■ WHAT THE EXERCISE ASKS
In the data below, count every line that holds the string "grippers" and reply with the number alone.

---- DATA SEGMENT

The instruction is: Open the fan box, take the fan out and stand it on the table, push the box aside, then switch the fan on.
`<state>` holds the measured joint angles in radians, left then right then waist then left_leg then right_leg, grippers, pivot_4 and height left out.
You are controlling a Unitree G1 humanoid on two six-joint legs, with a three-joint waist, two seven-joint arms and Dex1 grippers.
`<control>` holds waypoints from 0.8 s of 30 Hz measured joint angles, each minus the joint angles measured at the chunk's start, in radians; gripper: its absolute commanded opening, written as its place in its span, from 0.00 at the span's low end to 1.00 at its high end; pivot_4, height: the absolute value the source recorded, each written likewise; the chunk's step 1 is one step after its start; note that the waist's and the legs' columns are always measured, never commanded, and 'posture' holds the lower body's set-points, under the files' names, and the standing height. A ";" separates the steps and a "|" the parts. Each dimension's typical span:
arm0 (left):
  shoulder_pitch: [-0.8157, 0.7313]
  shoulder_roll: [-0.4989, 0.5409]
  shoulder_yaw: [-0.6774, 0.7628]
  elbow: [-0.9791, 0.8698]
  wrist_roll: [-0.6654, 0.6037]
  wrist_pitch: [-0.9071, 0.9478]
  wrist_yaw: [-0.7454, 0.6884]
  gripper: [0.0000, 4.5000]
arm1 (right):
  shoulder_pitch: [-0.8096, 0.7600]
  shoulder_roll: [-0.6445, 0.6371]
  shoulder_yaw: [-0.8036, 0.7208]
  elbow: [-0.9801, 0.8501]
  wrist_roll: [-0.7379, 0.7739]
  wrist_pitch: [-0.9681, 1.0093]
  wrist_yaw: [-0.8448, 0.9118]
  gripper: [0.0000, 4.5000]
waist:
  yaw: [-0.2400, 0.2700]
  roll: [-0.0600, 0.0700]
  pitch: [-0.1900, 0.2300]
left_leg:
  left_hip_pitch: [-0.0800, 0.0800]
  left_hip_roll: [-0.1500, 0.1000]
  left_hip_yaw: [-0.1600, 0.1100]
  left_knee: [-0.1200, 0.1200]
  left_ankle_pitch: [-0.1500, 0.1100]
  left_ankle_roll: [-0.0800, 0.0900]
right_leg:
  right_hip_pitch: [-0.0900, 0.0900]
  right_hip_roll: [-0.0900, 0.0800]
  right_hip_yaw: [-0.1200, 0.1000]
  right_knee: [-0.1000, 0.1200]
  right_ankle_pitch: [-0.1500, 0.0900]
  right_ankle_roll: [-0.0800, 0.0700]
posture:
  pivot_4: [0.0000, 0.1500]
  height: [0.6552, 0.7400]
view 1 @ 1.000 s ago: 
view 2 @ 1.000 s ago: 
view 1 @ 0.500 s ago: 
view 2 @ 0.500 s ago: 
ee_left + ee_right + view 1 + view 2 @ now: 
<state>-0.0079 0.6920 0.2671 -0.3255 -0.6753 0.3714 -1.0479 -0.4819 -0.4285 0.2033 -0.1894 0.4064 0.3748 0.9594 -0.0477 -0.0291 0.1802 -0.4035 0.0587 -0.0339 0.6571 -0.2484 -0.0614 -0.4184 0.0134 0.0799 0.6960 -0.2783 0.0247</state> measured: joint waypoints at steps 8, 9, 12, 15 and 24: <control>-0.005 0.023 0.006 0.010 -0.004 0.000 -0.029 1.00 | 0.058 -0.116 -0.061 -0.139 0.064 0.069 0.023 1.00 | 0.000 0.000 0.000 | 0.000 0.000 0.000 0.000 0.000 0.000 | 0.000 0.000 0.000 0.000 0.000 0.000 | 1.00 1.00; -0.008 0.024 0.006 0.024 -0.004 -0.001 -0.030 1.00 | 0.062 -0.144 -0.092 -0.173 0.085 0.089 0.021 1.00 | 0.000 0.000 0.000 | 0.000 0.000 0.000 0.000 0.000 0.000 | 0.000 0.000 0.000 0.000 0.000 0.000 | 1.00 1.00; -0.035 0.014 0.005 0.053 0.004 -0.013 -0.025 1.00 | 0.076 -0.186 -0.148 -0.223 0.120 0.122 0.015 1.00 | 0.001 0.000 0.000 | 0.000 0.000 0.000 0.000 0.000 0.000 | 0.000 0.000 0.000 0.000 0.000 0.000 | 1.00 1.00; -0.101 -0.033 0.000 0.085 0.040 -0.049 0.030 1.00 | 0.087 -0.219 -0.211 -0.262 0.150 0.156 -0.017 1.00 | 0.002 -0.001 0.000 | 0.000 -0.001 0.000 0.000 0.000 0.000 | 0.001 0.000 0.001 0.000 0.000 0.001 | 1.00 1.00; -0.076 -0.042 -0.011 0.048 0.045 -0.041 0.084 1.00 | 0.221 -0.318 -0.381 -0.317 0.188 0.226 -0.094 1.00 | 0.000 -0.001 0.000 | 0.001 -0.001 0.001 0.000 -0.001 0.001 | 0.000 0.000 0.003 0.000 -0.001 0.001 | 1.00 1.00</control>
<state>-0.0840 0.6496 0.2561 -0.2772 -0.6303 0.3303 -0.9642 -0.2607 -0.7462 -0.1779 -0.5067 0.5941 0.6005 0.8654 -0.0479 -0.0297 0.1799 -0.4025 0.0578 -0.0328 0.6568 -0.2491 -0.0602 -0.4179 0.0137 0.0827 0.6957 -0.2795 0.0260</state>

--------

■ RESPONSE BELOW
2